Task details:
Isolate every line in the data with the string "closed" and copy it.

--- --- ---

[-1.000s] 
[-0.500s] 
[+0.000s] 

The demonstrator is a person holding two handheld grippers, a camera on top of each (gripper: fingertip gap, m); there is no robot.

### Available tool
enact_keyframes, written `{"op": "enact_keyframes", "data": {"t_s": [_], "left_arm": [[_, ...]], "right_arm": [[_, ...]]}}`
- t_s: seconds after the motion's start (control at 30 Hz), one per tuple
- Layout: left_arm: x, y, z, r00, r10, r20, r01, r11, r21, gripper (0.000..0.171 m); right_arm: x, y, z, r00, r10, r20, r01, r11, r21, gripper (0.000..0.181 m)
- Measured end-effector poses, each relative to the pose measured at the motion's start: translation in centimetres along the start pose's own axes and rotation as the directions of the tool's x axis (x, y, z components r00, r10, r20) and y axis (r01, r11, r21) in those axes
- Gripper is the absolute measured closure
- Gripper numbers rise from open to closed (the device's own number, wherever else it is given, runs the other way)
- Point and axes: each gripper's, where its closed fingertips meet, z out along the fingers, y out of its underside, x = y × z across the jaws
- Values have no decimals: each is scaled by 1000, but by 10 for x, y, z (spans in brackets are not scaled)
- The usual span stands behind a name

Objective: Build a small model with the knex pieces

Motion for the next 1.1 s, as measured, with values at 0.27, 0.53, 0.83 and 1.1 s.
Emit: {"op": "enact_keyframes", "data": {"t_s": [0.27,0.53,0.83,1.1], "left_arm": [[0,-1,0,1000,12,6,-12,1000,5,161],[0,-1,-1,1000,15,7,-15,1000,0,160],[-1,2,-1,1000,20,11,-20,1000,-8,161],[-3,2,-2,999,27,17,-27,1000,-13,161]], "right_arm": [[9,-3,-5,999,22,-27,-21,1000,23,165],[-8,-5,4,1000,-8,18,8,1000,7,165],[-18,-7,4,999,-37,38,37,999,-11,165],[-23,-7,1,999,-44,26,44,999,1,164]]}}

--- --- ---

The answer:
- Gripper numbers rise from open to closed (the device's own number, wherever else it is given, runs the other way)
- Point and axes: each gripper's, where its closed fingertips meet, z out along the fingers, y out of its underside, x = y × z across the jaws

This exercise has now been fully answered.